Partitioning UNION ALL views are commonly used to simplify data maintenance and to overcome scalability limits of single tables. This article describes how DB2® Universal DatabaseTM Version 8 for Linux, UNIX® and Windows® enables you to insert, update, and delete through views defined with UNION ALL. It explains in detail the patented algorithm used for insert processing.


The many uses of UNION ALL views

Support for views based on UNION ALL has been available in DB2 since Version 2. Since then, such views have become fairly common. Most uses of UNION ALL views fall into one of the following categories:

  • Unification of different, but semantically related tables.

    These kind of constructions are often found as relational mappings of object-oriented hierarchies and represent a horizontal partitioning of the data; that is, each specific "class" is represented by one table.
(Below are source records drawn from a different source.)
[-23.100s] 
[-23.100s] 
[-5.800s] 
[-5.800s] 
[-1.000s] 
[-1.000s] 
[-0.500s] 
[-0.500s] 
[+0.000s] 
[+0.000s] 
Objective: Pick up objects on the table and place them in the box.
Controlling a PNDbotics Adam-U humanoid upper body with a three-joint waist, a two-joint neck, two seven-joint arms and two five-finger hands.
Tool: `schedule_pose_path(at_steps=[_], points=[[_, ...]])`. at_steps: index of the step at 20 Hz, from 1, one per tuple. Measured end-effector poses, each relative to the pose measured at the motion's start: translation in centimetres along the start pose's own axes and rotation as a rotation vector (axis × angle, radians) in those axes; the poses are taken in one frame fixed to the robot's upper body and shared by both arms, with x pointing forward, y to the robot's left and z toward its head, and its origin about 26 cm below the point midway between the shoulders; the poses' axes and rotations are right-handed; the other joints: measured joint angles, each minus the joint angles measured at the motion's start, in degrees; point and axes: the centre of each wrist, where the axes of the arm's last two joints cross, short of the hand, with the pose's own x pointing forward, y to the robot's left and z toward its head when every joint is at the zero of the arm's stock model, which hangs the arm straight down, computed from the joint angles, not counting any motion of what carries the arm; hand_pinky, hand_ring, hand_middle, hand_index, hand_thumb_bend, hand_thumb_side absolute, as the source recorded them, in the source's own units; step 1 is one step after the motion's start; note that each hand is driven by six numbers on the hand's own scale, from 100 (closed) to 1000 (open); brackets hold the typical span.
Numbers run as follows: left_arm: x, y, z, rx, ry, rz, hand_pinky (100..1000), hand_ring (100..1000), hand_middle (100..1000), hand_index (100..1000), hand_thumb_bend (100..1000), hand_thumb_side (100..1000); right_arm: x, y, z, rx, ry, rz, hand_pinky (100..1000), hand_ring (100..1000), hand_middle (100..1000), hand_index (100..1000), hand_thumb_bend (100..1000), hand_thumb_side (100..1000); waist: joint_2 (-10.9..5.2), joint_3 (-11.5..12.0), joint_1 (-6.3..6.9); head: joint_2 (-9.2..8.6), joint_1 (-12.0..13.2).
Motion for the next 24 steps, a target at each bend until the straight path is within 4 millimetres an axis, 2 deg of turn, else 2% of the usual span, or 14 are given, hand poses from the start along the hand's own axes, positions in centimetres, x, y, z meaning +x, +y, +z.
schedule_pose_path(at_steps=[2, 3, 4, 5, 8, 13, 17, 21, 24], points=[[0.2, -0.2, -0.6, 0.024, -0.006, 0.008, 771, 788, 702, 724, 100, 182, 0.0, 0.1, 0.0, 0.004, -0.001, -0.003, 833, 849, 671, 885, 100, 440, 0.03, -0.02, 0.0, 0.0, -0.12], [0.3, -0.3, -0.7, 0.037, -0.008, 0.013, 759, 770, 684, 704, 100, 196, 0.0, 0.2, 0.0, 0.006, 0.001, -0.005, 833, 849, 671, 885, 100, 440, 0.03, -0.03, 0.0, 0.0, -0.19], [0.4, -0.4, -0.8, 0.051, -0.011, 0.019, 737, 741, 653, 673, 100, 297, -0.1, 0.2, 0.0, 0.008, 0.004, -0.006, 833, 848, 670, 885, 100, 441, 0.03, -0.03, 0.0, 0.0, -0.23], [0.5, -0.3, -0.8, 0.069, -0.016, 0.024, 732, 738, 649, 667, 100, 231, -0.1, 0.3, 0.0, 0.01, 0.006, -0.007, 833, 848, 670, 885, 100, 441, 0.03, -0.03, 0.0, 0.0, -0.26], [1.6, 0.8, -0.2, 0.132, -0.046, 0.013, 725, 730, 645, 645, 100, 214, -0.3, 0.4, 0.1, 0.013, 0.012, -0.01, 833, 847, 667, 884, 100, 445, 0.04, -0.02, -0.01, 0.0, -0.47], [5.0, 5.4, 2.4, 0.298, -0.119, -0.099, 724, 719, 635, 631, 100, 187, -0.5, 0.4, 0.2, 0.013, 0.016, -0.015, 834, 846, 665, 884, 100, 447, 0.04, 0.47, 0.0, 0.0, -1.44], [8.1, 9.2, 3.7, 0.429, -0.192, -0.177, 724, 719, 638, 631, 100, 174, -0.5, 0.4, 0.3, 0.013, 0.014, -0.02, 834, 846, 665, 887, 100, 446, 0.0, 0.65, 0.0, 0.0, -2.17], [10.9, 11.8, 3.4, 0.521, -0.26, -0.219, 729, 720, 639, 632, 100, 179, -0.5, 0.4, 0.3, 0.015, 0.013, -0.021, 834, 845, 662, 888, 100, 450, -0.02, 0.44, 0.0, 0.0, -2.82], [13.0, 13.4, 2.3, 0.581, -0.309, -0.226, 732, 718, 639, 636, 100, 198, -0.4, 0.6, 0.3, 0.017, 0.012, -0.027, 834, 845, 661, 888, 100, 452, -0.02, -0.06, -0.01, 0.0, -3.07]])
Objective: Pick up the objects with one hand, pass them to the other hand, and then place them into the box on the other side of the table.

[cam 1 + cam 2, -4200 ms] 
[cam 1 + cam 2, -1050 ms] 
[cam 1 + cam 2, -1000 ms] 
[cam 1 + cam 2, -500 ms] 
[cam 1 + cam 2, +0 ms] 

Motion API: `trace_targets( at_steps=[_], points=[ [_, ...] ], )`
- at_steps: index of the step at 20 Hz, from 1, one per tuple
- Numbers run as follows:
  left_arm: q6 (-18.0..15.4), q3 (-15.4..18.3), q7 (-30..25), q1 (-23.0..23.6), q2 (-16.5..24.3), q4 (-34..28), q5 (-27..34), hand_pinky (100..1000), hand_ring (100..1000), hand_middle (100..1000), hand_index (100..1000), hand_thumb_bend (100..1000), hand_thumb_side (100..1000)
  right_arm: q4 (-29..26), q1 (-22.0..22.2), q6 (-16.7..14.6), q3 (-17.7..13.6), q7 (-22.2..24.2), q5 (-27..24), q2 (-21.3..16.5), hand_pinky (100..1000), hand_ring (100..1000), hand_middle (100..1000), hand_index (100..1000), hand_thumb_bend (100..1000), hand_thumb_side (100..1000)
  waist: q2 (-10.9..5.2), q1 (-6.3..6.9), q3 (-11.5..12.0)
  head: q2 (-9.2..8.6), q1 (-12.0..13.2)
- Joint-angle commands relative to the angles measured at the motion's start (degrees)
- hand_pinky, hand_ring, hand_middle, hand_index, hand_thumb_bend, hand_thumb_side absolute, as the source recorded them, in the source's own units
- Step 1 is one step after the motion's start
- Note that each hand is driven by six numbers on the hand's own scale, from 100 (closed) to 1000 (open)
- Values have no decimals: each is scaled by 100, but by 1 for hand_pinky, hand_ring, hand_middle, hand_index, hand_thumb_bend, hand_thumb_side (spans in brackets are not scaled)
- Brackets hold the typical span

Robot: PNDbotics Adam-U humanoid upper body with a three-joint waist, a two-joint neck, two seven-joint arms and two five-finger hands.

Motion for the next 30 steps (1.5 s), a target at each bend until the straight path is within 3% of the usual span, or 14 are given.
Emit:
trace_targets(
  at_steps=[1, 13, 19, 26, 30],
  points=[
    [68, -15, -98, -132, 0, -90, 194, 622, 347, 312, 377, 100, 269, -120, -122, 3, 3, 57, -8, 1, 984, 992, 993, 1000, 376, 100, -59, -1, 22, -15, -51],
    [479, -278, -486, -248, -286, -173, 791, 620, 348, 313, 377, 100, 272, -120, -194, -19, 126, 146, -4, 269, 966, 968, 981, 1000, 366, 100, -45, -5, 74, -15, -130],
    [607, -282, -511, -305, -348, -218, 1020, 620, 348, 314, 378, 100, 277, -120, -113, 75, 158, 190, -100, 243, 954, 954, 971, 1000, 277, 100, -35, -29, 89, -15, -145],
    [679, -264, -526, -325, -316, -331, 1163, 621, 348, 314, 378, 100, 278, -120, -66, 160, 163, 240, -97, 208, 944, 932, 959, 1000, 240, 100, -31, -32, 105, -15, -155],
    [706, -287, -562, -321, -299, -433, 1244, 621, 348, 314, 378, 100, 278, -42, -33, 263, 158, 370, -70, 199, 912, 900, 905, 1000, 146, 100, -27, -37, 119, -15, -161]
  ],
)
    A typical example would be a hierarchy composed of the classes person, employee, and manager in which person, employee and manager are each separate relational tables. To create a view of all persons, a UNION ALL view can be used to unify the tables.

  • Unification of like tables.

    Constructions of UNION ALL over like tables are often used to hide a range partitioning of the overall data set. Each partition is a separate table, which simplifies maintenance, increases size limits, and, in some cases can even improve query performance against the overall data.

    A typical example is to partition a year's worth of sales data into four tables, each containing the data for one quarter.

  • Integration of federated data sources.

    Sometimes data that must be unified is spread across local and remote databases. In this case UNION ALL is the only option to obtain a transparent view of all the data other than replicating the data locally.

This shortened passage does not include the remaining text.